Task objective: Write out again, exactly, the lines below starting at the one with "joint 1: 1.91" and ending at the one with "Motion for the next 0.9".

Dataset extract:
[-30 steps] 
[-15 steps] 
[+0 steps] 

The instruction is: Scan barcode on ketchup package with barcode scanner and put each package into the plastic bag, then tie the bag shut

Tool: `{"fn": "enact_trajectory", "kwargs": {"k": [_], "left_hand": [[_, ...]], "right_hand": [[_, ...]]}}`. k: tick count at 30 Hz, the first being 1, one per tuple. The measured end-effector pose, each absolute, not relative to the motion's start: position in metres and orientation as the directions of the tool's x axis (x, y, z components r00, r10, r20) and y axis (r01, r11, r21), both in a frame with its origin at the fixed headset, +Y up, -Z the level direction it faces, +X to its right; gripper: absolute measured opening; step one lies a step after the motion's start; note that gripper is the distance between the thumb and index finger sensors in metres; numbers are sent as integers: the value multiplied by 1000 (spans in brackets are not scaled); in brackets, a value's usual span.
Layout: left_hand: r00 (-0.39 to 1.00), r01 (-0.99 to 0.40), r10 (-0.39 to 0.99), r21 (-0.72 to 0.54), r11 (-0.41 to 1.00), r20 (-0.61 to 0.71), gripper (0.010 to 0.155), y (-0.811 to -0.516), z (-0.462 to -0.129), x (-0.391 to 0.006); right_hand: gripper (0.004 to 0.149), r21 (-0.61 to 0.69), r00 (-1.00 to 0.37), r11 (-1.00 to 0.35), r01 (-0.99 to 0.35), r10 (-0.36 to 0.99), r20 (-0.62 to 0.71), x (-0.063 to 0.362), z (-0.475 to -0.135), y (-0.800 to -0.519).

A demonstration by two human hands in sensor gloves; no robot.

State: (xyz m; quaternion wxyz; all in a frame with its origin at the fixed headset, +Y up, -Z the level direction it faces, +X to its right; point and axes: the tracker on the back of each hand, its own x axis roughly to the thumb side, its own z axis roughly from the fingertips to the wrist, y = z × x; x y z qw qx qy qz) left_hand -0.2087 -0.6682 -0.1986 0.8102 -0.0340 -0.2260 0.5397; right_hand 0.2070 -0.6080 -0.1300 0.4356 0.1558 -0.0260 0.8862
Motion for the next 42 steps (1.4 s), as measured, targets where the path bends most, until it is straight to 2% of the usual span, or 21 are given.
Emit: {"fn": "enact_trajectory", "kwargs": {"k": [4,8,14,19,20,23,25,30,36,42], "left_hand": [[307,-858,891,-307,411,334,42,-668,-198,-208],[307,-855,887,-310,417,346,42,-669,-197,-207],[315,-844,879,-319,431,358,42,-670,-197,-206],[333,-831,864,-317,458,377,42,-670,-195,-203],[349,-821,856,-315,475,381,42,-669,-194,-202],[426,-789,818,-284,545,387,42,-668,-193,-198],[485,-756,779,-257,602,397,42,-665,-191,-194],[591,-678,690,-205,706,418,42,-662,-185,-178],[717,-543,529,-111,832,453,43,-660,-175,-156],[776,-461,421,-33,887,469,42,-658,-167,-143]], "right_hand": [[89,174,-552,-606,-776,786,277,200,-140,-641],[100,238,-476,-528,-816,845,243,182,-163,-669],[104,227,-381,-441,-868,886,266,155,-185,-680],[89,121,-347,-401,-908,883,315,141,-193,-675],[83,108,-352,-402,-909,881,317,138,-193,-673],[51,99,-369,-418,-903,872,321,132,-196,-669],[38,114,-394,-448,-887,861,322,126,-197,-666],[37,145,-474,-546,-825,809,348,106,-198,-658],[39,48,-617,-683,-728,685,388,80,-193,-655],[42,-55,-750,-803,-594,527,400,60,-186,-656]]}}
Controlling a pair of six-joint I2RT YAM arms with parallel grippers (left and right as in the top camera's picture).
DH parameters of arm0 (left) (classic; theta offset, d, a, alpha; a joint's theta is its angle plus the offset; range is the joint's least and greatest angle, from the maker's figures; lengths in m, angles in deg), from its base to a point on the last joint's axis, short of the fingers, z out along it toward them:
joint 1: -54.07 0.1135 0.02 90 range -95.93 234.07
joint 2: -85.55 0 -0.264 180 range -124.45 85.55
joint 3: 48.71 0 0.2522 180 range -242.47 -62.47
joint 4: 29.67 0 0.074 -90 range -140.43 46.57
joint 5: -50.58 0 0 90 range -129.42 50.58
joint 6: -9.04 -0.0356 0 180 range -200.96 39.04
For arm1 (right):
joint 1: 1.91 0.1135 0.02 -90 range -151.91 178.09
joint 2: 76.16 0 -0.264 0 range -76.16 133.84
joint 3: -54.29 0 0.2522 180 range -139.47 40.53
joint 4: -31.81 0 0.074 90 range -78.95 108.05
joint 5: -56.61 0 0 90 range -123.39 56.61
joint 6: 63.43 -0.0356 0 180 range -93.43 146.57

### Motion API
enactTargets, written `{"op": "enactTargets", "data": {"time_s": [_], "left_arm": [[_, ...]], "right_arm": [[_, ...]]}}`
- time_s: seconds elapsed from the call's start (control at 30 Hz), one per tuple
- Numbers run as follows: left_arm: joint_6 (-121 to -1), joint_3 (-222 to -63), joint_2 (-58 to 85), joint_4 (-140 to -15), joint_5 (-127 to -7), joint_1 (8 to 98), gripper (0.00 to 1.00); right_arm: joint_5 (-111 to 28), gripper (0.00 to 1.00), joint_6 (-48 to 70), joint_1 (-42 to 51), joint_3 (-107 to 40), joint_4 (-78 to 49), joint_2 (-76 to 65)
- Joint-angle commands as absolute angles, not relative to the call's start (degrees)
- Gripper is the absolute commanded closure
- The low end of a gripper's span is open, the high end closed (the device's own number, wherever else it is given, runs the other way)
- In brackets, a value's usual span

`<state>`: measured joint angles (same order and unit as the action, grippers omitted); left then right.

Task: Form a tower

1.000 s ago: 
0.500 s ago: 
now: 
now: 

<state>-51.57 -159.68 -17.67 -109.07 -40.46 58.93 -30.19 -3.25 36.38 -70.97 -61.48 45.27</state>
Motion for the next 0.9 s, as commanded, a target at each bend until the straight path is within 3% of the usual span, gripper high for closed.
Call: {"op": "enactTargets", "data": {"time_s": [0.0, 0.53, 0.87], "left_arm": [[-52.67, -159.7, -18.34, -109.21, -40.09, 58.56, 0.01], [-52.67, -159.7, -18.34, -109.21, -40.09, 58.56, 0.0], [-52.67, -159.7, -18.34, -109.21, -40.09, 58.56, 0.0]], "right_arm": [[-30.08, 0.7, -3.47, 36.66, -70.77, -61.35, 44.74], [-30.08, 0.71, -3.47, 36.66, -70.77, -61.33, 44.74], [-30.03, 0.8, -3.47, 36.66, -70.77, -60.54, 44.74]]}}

Answer box:
joint 1: 1.91 0.1135 0.02 -90 range -151.91 178.09
joint 2: 76.16 0 -0.264 0 range -76.16 133.84
joint 3: -54.29 0 0.2522 180 range -139.47 40.53
joint 4: -31.81 0 0.074 90 range -78.95 108.05
joint 5: -56.61 0 0 90 range -123.39 56.61
joint 6: 63.43 -0.0356 0 180 range -93.43 146.57

### Motion API
enactTargets, written `{"op": "enactTargets", "data": {"time_s": [_], "left_arm": [[_, ...]], "right_arm": [[_, ...]]}}`
- time_s: seconds elapsed from the call's start (control at 30 Hz), one per tuple
- Numbers run as follows: left_arm: joint_6 (-121 to -1), joint_3 (-222 to -63), joint_2 (-58 to 85), joint_4 (-140 to -15), joint_5 (-127 to -7), joint_1 (8 to 98), gripper (0.00 to 1.00); right_arm: joint_5 (-111 to 28), gripper (0.00 to 1.00), joint_6 (-48 to 70), joint_1 (-42 to 51), joint_3 (-107 to 40), joint_4 (-78 to 49), joint_2 (-76 to 65)
- Joint-angle commands as absolute angles, not relative to the call's start (degrees)
- Gripper is the absolute commanded closure
- The low end of a gripper's span is open, the high end closed (the device's own number, wherever else it is given, runs the other way)
- In brackets, a value's usual span

`<state>`: measured joint angles (same order and unit as the action, grippers omitted); left then right.

Task: Form a tower

1.000 s ago: 
0.500 s ago: 
now: 
now: 

<state>-51.57 -159.68 -17.67 -109.07 -40.46 58.93 -30.19 -3.25 36.38 -70.97 -61.48 45.27</state>
Motion for the next 0.9 s, as commanded, a target at each bend until the straight path is within 3% of the usual span, gripper high for closed.

At this point, the answer is complete.